Israel Key to Berlin Hezbollah Terror Label

Israeli diplomats traveled recently to Berlin and presented court documents showing Hezbollah’s role in terrorism within the European Union.

The meticulous documentation collected by Israeli officials played a critical role in changing attitudes among German foreign ministry officials who were reluctant to include Hezbollah in the EU’s terror list.

The delegation’s trip to Berlin was reported last week on the blog of the daily Die Welt newspaper. The paper’s foreign-policy editor wrote the Israeli file contained three decades of German court verdicts covering Hezbollah.

“The Israelis took over the role of doing the homework for the federal government,” wrote the editor.

The Israelis presented a wide range of Hezbollah illicit and terrorist activity in the Federal Republic, including the Mykonos trial in Berlin and recent administrative court rulings expelling Hezbollah members from Germany.

A Berlin criminal court convicted in 1997 four men for the 1992 murders of dissident Iranian-Kurdish leaders in the Greek restaurant Mykonos in West Berlin. The court asserted that the executions were carried out by the “highest state levels” in Tehran.

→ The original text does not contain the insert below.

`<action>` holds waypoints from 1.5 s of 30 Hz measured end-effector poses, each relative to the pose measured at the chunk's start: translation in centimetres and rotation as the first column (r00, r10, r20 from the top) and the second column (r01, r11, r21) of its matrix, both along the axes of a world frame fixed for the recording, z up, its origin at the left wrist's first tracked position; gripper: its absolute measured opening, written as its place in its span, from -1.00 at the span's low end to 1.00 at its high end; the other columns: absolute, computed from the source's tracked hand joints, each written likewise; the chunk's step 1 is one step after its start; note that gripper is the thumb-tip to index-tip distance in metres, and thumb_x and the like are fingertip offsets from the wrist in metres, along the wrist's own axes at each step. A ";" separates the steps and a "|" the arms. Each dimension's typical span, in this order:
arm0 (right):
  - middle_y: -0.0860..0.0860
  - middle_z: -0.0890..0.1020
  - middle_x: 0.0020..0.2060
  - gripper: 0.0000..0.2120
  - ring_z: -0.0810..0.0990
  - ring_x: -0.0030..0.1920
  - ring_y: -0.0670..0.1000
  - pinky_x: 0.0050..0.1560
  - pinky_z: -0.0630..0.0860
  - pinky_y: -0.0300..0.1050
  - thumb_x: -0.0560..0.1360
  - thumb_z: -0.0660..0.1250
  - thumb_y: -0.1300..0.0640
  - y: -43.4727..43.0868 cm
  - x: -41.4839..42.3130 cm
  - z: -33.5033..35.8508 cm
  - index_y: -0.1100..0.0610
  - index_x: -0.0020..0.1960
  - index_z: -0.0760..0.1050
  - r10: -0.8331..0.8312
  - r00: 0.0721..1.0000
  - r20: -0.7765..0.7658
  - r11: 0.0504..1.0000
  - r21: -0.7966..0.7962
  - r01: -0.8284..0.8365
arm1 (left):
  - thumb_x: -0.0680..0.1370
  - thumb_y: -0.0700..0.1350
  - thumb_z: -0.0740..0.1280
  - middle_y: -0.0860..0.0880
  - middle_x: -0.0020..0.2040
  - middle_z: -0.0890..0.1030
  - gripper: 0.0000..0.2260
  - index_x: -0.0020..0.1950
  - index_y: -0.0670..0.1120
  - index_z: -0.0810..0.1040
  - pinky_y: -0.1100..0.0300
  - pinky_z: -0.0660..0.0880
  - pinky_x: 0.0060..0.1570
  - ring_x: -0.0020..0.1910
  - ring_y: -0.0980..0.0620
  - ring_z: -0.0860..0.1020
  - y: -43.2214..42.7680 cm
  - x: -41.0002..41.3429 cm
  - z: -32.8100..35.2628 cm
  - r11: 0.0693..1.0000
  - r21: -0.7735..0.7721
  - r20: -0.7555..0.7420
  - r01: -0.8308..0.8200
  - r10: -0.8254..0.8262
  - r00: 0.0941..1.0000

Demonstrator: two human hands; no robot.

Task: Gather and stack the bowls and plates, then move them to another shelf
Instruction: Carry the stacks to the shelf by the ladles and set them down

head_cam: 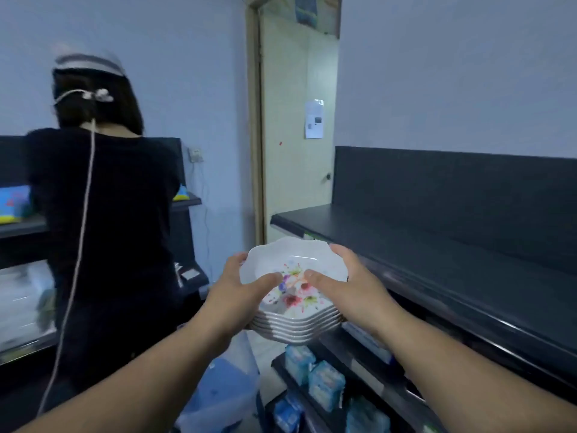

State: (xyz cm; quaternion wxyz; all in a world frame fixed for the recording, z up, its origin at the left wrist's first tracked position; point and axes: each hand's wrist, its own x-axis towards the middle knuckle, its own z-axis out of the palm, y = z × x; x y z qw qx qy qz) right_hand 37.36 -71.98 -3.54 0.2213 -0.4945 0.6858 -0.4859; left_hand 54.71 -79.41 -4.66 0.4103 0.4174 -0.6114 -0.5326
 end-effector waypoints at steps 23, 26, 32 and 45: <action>-0.31 0.54 0.02 -0.22 0.53 0.01 -0.28 -0.15 0.49 -0.36 0.25 0.56 0.13 -16.1 66.5 -6.4 -0.30 0.27 0.22 0.820 0.566 0.086 0.555 0.128 -0.822 | 0.25 0.10 0.59 0.46 0.03 0.49 -0.33 0.07 0.56 0.22 0.47 0.44 -0.08 0.04 0.47 0.47 1.7 66.9 -3.8 0.803 -0.217 0.343 -0.555 0.595 0.726; -0.39 0.46 -0.03 -0.19 0.46 -0.04 -0.35 -0.23 0.40 -0.43 0.29 0.54 0.16 -17.7 71.3 -6.8 -0.31 0.31 0.16 0.867 0.490 0.089 0.481 0.111 -0.870 | 0.23 0.12 0.60 0.44 0.06 0.47 -0.32 0.10 0.50 0.22 0.53 0.40 -0.18 0.04 0.49 0.44 1.1 70.8 -4.5 0.764 -0.245 0.352 -0.597 0.644 0.680; -0.47 0.54 0.01 -0.08 0.52 0.09 -0.38 -0.01 0.46 -0.40 0.14 0.67 0.00 -22.7 78.4 -7.4 -0.49 0.22 0.17 0.962 0.267 0.063 0.258 0.128 -0.958 | 0.13 0.13 0.64 0.39 0.20 0.43 -0.14 0.25 0.45 0.20 0.35 0.44 0.13 0.24 0.33 0.42 -1.6 77.4 -5.6 0.752 -0.274 0.379 -0.599 0.657 0.652; -0.38 0.54 0.11 -0.08 0.50 0.13 -0.40 -0.06 0.43 -0.50 0.15 0.68 0.06 -29.3 98.3 -8.6 -0.44 0.24 0.19 0.995 -0.050 0.086 -0.061 0.136 -0.989 | 0.18 -0.04 0.66 0.24 0.24 0.47 -0.10 0.36 0.28 0.21 0.32 0.49 0.11 0.25 0.26 0.45 -4.1 94.0 -7.9 0.609 -0.243 0.319 -0.755 0.785 0.531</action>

Prosecutors said Ayatollah Ali Khamenei, Iran’s supreme leader, and then-Iranian president Hashemi Rafsanjani ordered the assassinations.

The Mykonos killings were a joint Iran-Hezbollah operation.

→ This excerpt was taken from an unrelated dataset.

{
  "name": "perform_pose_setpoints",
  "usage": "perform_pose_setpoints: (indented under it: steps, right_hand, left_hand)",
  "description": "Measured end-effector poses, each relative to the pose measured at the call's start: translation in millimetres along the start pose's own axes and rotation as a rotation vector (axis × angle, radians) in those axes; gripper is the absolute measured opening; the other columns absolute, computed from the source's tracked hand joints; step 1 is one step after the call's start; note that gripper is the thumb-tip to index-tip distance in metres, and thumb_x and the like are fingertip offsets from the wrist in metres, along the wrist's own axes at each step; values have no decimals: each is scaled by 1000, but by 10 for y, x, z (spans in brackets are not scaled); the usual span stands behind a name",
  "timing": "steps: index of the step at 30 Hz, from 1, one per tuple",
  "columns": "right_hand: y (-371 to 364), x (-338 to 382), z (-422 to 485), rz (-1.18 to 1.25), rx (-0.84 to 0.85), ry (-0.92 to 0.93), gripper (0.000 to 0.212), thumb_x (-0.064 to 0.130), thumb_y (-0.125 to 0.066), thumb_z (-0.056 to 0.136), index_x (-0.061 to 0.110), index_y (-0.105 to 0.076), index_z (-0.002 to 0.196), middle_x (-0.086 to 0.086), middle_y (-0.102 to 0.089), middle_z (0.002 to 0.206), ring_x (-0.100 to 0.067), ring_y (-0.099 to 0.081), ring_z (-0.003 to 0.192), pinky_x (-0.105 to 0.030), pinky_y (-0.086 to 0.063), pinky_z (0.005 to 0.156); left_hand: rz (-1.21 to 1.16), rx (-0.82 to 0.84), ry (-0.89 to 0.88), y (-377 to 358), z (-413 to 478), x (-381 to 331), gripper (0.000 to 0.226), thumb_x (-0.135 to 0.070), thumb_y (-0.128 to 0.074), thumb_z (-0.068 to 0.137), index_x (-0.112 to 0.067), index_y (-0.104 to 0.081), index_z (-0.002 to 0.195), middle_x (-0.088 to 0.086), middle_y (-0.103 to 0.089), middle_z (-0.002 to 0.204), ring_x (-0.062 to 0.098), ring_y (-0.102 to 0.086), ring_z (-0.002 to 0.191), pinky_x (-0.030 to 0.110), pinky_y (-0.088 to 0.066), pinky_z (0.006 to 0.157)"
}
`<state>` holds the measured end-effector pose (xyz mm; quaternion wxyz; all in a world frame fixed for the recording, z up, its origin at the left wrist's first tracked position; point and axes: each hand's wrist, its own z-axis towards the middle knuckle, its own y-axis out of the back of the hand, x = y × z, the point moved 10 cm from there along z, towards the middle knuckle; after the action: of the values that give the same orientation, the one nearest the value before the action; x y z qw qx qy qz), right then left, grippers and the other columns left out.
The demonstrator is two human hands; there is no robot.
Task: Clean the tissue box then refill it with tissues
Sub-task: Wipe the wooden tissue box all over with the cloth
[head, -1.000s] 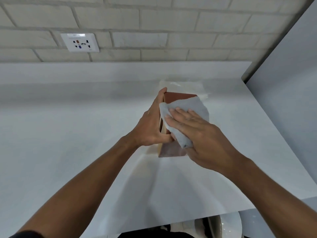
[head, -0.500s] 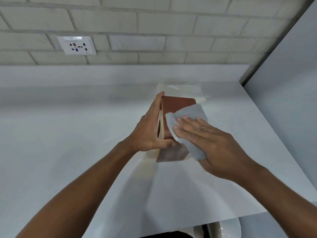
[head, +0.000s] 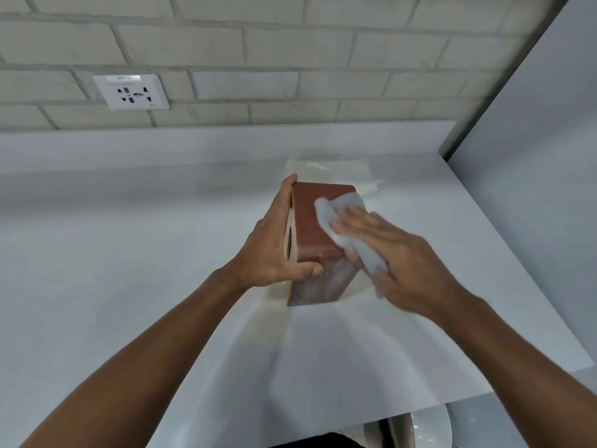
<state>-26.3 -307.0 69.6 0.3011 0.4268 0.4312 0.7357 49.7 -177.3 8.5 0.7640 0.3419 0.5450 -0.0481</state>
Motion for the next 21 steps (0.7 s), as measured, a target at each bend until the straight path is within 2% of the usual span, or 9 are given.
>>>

Israeli efforts to persuade the Germans to sanction Hezbollah provide a rare window into the so-called German- Israeli special relationship and the clashing views of what constitutes terrorism and threats to the Jewish state.

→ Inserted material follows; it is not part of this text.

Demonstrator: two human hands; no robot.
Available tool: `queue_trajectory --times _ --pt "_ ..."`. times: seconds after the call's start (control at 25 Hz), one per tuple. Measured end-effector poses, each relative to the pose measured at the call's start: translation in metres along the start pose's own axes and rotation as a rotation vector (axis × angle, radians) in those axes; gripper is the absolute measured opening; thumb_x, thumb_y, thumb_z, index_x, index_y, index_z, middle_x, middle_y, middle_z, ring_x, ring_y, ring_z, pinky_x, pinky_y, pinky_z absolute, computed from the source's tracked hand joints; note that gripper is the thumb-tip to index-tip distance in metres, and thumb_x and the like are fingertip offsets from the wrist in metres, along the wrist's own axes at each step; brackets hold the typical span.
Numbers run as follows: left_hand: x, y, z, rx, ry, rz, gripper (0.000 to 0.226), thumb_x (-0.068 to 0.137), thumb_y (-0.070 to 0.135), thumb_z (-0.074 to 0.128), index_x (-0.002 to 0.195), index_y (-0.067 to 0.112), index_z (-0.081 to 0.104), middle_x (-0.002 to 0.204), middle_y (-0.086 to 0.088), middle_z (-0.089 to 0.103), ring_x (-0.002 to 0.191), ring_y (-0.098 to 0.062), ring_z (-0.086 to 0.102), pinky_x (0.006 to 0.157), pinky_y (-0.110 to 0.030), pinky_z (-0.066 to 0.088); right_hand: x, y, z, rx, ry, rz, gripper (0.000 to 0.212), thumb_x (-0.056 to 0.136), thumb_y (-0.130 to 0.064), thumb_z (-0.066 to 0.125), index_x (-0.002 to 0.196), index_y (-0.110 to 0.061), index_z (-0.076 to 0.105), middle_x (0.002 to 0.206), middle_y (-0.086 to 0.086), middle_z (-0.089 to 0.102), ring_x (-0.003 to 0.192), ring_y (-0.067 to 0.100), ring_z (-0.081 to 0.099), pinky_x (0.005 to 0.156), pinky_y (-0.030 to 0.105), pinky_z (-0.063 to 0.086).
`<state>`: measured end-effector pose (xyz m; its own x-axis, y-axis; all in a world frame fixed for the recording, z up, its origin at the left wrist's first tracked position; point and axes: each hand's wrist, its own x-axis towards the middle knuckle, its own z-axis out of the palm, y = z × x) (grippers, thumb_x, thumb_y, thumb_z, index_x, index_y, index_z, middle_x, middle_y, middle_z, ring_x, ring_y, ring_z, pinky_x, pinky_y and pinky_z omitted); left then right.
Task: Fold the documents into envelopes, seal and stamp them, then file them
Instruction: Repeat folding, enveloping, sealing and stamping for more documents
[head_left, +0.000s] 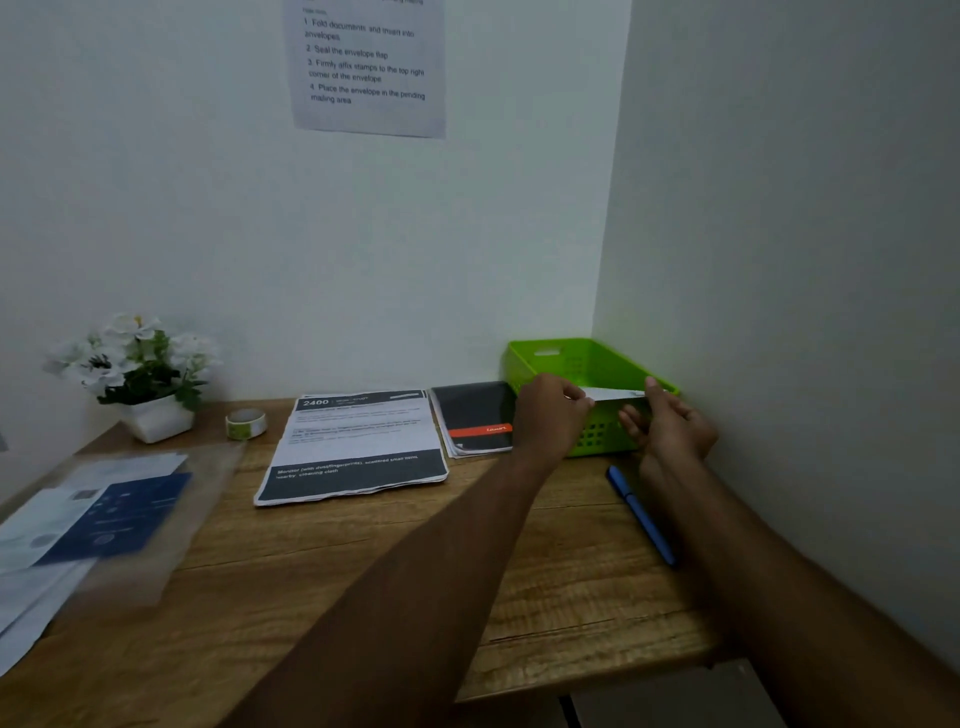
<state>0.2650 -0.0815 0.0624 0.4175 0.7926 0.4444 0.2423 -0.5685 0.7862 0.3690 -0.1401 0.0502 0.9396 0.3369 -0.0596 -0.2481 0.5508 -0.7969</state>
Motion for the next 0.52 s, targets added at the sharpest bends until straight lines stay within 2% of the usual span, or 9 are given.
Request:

The Merkel administration has long vehemently rejected Israel’s request to ban Hezbollah from the EU. Last week, German diplomats issued a statement reversing the country’s longstanding policy toward the Lebanese Shi’ite militia: “In the light of discussions we have had with our partners following the terrorist attack in Burgas [in Bulgaria], Foreign Minister Guido Westerwelle supports listing at least the military wing of Hezbollah as a terrorist organization in the EU.”

The statement continued, “The German position is based on an increasingly clearer picture of the facts and on the progress achieved by Cypriot authorities in analyzing terrorist activities. Minister Westerwelle hopes that the necessary consultations within the EU can be concluded rapidly.”

Bulgaria’s interior ministry said in February that two Hezbollah combatants killed five Israelis and a Bulgarian bus driver last July. A criminal court in Cyprus convicted in March a self-confessed Hezbollah member for plotting to murder Israelis on the island.

The EU is slated to discuss a ban of Hezbollah’s armed wing at an early June meeting in Brussels.

The most recent Israeli visit to Germany followed an earlier whirlwind tour of major European capitals. The Jerusalem Post and Ma’ariv reported in January that Israel revealed documentary material about Hezbollah’s role in destabilizing Syria and joining forces with Bashar Assad’s regime to wipe out opposition groups. Hezbollah’s narcotics and money-laundering operations were also part of Israel’s dossier.

The case of Hezbollah’s 2000 kidnapping of Elhanan Tannenbaum was cited in Israel’s documentation. Tannenbaum, an Israeli businessman and a reserve colonel in the IDF, was released as part of a prisoner exchange in 2004. The Germans had previously raised concerns that Hezbollah would challenge a ban in European courts based on insufficient evidence. The second wave of Israeli documentation, which centered on court cases implicating Hezbollah in European terrorism, seems to have been the tipping point for the Germans.

Hezbollah has used German territory to raise funds for the families of suicide bombers involved in killing Israelis. A 2009 report from the European Foundation for Democracy, titled Hizbullah’s Fund-raising Organization in Germany, revealed that the Orphans Project Lebanon (Waisenkinderprojekt Libanon e.V.), situated in Göttingen, Lower Saxony, is “the German branch of a Hezbollah suborganization” that “promotes suicide bombings” and aims to destroy Israel.

The Federal Republic still allows the Waisenkinderprojekt Libanon e.V. to operate but eliminated its tax subsidy several years ago.

Germany has a large Hezbollah organization on its soil. According to a German domestic-intelligence agency, there are an estimated 950 members as of 2011. It is unclear if Germany’s interior ministry will evict Hezbollah members from Germany and shut down the Hezbollah-controlled Orphans Project Lebanon.

The Post has learned that Hans-Peter Friedrich, Germany’s interior minister, favors a robust crackdown on Hezbollah, in contrast to the Foreign Ministry.

Friedrich’s predecessor Wolfgang Schäuble banned reception of Hezbollah Al-Manar TV in hotels in 2008. The partial ban, however, did not apply to residences.

France has outlawed all Al- Manar programming because of anti- Semitism.